_HOW TO COMPLETE THIS TASK_
Please copy every line from the following entries in which the word "camera" appears.
*** PROVIDED MATERIAL ***
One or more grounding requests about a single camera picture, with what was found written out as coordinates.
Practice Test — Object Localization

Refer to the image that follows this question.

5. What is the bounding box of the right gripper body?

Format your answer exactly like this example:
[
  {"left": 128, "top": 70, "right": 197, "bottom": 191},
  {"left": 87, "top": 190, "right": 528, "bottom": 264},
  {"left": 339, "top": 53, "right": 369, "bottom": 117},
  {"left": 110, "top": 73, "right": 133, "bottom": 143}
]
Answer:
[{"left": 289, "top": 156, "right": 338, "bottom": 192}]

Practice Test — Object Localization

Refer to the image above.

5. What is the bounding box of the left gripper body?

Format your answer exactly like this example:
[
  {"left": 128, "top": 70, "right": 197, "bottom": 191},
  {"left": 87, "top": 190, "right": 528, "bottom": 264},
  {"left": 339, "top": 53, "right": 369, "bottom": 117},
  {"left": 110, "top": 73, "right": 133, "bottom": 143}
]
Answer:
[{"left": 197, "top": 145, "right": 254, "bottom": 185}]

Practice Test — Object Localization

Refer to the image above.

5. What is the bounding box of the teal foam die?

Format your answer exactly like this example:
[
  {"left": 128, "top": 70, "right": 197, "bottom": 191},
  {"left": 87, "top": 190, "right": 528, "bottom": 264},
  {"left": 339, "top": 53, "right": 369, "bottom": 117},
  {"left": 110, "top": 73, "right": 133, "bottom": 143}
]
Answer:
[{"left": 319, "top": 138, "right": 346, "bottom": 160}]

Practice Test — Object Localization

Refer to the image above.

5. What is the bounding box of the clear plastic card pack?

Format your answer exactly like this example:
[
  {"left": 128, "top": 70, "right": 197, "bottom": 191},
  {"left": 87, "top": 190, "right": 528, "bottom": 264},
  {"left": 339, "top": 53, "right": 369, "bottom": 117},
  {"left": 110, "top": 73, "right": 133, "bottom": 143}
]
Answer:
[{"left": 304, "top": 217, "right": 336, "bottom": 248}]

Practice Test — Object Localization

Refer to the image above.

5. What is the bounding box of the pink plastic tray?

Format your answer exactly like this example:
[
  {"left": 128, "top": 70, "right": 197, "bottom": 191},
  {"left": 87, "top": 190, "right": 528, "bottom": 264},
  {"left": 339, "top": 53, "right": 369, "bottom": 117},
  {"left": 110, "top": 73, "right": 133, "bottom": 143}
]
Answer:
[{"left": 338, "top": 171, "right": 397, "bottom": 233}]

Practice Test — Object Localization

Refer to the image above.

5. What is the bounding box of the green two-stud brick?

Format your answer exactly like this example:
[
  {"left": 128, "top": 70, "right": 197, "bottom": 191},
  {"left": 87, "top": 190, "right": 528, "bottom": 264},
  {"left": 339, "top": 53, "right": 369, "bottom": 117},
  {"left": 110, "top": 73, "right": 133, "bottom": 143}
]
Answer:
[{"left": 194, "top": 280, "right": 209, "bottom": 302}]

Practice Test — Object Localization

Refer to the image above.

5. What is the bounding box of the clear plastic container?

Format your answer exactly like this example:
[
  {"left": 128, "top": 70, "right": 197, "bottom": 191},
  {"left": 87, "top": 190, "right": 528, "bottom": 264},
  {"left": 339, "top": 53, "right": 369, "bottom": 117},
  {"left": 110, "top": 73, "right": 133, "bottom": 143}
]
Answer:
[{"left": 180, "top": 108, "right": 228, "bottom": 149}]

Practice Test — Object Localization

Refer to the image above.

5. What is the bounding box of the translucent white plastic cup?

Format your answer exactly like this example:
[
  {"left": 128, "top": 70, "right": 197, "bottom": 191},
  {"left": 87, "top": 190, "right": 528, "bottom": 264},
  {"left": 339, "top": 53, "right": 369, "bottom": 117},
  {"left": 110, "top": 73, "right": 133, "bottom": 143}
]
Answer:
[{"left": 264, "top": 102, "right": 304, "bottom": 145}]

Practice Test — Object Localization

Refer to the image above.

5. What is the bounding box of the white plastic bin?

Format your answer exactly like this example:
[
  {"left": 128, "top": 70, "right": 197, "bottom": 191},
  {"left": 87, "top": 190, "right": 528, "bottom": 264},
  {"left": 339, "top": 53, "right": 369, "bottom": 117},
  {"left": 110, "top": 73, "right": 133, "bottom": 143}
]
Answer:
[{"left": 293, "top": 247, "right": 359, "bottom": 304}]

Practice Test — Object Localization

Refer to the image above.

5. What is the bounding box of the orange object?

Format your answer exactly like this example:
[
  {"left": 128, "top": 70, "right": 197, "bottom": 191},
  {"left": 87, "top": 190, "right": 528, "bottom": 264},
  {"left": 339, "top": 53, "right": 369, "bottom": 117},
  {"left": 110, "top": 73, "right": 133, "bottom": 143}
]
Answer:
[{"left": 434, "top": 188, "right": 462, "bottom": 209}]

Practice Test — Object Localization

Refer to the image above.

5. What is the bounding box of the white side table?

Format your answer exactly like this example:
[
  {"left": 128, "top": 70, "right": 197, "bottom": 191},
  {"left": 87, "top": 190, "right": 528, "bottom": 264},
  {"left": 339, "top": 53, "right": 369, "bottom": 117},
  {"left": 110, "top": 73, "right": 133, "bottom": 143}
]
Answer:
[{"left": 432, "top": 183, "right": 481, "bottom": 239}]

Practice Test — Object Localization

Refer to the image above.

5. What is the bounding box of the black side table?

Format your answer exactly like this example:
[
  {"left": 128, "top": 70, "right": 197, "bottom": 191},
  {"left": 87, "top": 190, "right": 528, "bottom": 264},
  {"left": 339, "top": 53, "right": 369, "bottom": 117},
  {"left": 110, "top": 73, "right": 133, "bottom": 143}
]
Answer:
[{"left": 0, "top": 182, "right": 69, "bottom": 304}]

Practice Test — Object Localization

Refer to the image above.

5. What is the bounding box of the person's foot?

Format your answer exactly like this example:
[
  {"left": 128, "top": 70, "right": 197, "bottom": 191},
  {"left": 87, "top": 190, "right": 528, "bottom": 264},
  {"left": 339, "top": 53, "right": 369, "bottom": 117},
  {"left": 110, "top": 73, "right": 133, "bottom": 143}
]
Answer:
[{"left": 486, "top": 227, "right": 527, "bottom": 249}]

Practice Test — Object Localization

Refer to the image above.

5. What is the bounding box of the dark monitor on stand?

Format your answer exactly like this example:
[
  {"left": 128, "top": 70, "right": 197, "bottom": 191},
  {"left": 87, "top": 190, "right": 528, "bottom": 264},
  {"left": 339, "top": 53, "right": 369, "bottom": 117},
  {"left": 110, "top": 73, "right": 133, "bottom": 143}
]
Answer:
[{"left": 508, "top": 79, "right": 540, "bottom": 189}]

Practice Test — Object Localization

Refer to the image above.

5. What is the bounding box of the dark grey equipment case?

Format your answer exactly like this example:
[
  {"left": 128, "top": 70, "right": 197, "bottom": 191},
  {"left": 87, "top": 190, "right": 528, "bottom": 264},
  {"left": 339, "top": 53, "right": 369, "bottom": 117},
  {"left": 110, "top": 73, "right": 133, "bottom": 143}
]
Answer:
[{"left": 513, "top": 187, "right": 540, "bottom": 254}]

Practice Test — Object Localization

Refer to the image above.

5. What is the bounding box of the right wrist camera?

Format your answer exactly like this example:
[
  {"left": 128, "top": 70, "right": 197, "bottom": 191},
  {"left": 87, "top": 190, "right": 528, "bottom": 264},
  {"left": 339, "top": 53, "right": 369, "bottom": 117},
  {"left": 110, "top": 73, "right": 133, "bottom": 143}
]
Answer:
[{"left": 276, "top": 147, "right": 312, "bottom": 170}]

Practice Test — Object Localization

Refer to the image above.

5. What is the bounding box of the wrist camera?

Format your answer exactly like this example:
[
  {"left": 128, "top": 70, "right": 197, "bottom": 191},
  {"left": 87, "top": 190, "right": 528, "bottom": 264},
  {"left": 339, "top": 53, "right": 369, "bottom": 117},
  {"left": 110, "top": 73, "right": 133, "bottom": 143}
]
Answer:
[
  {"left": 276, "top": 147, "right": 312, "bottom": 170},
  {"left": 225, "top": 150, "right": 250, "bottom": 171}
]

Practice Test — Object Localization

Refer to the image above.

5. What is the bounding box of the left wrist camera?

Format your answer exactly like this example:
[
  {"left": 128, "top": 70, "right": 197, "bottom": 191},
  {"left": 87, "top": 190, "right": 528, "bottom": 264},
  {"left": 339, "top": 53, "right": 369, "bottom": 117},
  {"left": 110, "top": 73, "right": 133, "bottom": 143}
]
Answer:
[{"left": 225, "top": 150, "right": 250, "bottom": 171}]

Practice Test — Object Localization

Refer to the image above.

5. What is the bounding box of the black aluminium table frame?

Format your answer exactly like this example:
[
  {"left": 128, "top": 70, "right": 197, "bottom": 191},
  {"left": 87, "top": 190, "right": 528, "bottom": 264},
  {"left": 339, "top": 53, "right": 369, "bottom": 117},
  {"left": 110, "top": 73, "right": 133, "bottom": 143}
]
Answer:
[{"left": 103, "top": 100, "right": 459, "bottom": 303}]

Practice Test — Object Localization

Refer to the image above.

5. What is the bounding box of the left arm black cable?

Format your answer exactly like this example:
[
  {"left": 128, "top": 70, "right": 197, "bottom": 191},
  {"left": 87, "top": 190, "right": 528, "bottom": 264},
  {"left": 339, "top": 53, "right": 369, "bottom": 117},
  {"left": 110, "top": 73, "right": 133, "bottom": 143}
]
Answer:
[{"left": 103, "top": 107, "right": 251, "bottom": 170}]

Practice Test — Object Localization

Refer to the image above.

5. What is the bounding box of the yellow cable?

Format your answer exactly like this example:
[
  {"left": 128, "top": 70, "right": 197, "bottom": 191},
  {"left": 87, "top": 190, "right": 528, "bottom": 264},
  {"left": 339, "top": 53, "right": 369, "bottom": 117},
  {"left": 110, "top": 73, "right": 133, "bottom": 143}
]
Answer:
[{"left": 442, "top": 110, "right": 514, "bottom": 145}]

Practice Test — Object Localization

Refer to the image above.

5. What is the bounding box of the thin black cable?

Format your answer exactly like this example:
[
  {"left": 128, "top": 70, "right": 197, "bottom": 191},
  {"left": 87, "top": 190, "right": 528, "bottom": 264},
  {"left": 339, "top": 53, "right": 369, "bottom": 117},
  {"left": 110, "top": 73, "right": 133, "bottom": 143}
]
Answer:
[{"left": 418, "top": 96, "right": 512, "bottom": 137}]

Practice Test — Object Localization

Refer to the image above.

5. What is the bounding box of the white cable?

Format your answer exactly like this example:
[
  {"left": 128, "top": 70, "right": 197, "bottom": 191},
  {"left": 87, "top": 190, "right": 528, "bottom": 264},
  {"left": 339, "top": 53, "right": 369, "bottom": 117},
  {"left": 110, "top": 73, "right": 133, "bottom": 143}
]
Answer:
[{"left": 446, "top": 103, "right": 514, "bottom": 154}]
***
_SOLUTION BELOW_
One or more grounding requests about a single camera picture, with what was found written out as coordinates.
5. What is the bounding box of the right wrist camera?
5. What is the bounding box of the wrist camera?
5. What is the bounding box of the left wrist camera?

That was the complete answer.